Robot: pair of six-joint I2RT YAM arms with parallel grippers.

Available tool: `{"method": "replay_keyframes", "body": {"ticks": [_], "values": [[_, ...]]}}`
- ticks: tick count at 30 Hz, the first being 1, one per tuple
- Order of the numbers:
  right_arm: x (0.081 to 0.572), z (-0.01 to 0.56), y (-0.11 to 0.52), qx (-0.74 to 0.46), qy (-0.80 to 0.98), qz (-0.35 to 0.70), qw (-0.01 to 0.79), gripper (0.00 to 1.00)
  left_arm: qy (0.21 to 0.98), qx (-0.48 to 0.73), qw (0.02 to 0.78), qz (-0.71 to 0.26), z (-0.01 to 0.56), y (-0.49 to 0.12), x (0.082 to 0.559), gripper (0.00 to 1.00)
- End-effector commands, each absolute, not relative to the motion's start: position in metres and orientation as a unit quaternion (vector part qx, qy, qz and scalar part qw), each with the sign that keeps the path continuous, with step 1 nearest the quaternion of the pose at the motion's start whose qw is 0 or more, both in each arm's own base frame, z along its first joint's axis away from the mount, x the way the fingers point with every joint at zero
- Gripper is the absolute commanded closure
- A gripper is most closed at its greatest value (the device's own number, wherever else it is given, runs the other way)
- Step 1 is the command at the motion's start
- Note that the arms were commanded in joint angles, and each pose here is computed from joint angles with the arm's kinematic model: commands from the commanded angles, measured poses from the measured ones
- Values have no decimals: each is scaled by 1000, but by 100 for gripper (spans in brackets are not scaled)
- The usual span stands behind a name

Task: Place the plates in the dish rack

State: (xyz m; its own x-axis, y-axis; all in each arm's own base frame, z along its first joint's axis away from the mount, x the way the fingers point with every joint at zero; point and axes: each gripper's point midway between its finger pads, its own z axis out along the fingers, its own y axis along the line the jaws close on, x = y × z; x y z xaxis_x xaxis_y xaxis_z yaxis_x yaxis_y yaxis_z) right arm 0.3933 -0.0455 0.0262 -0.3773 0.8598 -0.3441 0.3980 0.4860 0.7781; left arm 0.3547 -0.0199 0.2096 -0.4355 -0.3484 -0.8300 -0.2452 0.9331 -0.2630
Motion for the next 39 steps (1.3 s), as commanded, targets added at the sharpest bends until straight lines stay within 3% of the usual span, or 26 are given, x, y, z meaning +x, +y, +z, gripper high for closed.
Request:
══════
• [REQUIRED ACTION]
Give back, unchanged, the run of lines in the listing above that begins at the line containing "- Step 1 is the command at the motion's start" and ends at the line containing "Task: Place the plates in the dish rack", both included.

• [ANSWER SPACE]
- Step 1 is the command at the motion's start
- Note that the arms were commanded in joint angles, and each pose here is computed from joint angles with the arm's kinematic model: commands from the commanded angles, measured poses from the measured ones
- Values have no decimals: each is scaled by 1000, but by 100 for gripper (spans in brackets are not scaled)
- The usual span stands behind a name

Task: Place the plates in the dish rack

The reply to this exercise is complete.